だが、人志の一言が俺達の運命を決定付けた。
「ラッパーはどう?シュウちゃんがラップ、僕がDJ。二人でコンビ組むの」
「ラップなんてやったことねぇけどよ。俺なんかにできるかな?」
俺は試しにスマホで『ラップ 適正』と検索してみた。見慣れない単語が並んでいる。
競走馬ごとの、距離適正が書かれたサイトばかりが表示されていた。
足は速い方だが俺は馬じゃねぇ。ダートとかマジ無理だし。
「団地の夏祭りで、太鼓叩いたことあったでしょ?シュウちゃん超うまかった。リズム感がすごかったよ?」
参加人数が足りないとかで叩いたことがある。

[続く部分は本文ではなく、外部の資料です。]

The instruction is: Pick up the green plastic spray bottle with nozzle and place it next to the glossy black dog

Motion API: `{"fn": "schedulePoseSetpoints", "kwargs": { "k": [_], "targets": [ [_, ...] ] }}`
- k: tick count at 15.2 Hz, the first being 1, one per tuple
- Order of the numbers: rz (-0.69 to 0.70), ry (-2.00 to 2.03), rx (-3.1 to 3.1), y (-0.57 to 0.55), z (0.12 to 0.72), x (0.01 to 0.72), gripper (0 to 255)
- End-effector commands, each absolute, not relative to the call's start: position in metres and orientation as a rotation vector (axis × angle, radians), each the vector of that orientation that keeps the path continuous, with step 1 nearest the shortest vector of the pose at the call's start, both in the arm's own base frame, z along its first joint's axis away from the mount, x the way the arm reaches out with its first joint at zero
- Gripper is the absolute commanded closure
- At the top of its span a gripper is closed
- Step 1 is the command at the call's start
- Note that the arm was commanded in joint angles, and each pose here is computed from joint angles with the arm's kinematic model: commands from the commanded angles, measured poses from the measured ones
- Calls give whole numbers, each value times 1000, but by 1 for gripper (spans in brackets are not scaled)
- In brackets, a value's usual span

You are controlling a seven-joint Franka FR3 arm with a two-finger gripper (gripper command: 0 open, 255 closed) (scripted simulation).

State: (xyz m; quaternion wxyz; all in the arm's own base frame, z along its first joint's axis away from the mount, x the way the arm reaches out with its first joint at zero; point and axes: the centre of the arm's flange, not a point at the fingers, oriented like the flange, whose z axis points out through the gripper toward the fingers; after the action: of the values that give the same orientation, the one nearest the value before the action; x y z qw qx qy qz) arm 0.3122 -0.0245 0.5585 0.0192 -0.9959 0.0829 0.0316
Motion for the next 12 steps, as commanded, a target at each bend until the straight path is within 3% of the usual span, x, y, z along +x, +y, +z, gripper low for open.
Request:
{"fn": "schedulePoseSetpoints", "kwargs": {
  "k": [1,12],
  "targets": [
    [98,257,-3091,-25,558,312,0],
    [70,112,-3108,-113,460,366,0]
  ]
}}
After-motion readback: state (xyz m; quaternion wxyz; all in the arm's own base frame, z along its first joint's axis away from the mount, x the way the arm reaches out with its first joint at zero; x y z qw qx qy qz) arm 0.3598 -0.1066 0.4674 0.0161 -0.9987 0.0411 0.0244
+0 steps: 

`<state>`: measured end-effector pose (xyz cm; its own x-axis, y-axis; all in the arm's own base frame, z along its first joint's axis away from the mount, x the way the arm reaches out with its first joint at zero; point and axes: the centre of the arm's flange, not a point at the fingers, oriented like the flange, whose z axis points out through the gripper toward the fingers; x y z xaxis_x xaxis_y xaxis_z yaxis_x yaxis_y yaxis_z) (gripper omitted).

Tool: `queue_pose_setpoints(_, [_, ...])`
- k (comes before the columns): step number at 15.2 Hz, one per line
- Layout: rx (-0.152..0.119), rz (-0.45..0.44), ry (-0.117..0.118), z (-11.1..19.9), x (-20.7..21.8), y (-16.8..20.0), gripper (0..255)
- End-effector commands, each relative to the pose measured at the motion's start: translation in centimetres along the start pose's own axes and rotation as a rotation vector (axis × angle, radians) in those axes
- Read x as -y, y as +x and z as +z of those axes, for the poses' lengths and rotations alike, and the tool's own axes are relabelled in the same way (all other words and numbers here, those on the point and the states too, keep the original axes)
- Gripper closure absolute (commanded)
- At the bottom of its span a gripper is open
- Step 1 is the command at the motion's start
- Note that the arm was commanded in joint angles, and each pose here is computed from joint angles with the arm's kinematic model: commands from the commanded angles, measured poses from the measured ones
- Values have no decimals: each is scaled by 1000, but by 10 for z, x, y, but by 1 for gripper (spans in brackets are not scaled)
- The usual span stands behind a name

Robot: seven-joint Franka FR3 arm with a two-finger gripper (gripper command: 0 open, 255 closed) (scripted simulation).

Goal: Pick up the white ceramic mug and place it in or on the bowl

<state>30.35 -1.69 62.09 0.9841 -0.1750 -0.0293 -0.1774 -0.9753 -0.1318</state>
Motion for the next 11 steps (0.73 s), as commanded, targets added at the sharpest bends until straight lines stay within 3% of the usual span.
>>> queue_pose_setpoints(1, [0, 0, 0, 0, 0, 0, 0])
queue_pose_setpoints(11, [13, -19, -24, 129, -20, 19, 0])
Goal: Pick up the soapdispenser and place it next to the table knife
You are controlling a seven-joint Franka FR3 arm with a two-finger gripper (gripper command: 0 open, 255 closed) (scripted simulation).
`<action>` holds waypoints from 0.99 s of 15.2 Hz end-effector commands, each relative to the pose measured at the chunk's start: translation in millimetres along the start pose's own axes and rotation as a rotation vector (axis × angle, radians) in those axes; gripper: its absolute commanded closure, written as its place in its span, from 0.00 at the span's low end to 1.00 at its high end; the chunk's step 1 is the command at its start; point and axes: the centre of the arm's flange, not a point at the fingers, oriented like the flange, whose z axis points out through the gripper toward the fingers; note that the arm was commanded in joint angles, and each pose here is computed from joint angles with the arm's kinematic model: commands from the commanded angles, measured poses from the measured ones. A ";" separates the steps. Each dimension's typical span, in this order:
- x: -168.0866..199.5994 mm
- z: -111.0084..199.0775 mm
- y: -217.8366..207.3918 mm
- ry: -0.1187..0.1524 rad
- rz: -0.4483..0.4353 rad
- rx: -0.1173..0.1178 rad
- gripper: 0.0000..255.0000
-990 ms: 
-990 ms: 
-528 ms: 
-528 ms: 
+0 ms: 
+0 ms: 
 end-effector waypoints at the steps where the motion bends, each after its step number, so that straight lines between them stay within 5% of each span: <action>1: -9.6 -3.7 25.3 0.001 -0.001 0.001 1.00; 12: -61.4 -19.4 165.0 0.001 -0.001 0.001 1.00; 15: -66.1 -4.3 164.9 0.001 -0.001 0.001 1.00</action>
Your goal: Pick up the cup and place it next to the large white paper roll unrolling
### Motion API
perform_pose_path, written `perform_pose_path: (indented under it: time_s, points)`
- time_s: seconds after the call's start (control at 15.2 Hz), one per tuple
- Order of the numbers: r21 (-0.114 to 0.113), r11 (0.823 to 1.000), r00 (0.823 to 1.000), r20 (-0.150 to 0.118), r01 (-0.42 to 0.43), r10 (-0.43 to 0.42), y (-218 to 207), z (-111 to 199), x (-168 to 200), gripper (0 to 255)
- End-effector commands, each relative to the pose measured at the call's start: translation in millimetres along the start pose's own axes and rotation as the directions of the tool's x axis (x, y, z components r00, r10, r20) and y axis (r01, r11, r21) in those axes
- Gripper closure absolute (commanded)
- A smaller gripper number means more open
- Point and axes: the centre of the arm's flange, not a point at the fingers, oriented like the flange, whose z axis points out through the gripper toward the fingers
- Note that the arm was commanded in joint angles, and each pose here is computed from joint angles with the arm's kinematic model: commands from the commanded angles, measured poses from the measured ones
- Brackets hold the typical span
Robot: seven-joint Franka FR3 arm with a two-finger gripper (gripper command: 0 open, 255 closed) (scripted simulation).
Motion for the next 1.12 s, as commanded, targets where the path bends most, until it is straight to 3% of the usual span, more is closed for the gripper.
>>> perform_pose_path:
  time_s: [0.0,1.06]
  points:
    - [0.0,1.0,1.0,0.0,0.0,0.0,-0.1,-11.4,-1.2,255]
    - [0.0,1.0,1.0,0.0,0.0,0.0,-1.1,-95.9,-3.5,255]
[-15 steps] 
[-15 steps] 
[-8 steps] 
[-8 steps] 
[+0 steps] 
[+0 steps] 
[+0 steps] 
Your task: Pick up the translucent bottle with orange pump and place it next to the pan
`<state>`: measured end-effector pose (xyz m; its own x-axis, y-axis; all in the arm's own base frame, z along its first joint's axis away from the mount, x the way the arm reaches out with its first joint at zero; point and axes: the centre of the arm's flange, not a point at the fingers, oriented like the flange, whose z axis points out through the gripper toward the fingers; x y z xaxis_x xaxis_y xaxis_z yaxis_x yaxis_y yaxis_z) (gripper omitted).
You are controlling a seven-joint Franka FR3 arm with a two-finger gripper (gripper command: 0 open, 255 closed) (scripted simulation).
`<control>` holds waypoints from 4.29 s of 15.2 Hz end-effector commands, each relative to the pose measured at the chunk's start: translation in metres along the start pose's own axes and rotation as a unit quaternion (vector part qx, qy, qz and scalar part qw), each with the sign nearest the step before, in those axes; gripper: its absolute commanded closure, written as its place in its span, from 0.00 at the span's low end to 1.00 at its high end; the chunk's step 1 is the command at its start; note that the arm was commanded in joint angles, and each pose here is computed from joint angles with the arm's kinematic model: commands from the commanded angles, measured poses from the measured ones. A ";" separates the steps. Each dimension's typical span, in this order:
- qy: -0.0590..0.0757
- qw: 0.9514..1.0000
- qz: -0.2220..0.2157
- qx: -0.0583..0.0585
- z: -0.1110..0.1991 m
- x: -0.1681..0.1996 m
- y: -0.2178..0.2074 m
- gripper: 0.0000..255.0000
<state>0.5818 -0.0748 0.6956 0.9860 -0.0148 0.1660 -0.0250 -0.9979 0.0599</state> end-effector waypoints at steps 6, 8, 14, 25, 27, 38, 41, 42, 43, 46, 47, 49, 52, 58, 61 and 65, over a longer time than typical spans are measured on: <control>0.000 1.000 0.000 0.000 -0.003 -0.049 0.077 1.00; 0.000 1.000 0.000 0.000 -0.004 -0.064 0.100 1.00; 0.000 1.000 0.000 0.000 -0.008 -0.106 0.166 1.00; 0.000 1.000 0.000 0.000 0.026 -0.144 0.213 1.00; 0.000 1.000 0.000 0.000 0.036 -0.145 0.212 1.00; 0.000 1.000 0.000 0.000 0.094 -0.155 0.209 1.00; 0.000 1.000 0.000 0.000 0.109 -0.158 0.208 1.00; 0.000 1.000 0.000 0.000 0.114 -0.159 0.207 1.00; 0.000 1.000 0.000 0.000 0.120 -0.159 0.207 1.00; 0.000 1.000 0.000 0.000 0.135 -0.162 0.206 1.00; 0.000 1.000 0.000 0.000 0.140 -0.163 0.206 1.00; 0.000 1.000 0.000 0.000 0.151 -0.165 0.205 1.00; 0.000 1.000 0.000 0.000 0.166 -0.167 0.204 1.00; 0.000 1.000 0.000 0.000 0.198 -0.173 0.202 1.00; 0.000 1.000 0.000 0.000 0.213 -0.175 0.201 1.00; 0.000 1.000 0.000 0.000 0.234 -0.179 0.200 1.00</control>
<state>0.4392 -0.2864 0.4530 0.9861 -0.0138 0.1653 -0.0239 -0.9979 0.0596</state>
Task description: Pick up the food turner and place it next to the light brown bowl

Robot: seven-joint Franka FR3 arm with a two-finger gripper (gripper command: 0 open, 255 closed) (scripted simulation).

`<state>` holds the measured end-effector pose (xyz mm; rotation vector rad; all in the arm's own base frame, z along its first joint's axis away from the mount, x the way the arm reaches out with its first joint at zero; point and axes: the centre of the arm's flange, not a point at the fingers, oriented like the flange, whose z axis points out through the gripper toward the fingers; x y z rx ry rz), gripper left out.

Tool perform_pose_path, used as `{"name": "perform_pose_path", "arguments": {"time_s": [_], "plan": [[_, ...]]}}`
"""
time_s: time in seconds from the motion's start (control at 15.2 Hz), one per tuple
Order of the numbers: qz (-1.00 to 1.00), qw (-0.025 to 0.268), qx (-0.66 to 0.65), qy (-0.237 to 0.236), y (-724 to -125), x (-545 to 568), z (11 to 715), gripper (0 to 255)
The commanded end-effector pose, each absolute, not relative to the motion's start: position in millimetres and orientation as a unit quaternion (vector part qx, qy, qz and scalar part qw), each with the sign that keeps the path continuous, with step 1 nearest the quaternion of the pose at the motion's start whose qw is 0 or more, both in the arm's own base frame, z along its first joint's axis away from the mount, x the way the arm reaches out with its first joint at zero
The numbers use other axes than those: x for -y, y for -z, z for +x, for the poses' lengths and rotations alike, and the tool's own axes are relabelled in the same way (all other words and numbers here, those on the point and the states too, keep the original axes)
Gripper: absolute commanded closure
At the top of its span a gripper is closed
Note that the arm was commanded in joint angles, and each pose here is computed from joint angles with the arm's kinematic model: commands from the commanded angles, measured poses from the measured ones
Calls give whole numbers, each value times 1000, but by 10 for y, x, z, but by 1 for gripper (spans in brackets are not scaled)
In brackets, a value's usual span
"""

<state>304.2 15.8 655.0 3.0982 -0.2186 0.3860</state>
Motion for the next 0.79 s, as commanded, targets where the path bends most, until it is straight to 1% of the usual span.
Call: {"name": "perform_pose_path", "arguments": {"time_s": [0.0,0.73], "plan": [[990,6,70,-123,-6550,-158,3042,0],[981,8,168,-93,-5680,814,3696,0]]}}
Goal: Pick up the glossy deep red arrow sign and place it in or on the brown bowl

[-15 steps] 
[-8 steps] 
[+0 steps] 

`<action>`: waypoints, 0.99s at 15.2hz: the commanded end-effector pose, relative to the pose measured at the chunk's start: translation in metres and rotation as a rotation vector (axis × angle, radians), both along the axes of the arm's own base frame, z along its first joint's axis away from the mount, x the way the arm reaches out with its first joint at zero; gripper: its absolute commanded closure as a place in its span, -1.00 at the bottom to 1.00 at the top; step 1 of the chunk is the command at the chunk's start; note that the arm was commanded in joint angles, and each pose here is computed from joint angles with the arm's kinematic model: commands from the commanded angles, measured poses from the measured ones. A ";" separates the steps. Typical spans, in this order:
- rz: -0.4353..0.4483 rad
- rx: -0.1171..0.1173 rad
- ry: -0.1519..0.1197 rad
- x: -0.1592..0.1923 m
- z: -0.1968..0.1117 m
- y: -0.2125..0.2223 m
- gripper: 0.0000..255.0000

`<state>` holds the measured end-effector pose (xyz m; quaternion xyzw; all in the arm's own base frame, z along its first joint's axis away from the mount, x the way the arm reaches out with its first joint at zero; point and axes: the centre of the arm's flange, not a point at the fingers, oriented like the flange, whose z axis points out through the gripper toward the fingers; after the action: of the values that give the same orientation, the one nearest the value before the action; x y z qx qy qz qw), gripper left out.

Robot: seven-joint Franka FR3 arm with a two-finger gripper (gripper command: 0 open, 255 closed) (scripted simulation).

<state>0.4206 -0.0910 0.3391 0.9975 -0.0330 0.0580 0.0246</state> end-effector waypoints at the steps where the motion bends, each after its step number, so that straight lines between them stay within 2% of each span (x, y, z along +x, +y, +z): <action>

その時は父に教えてもらった。
「ほとんど練習しないで出来ちゃったでしょ?才能あるんだって!」
「あんまり乗せるな。ハードルが上がる」
ラップをやってみて下手だったら恥ずかしい。それでも、人志とコンビというのがいい。俺達なら何でもやれそうな気がする。
「でもさ、BB法で捕まらないか?」
違法な事はNG条件だ。
「BB法って、アーティストと曲が指定されて、ブラックリストに入るよね?」
そこまでは俺も知っていた。
「だから、そこまで名前が売れてない人達は、一発目は曲が出せるんだよ」
人志は余裕の表情だ。
「でもそれじゃ、売れてきたらブラックリスト入りして、結局は食べていけないだろ?」
俺の指摘に人志は動じずに返答する。
「まずはやってみてからじゃない?」
珍しく人志がポジティブだ。
「シュウちゃんはラップの練習頑張らなきゃね!」
本当は仕事なんてどうでもよかったんだ。
お前が元気になってくれれば、それでいい。おかえり人志。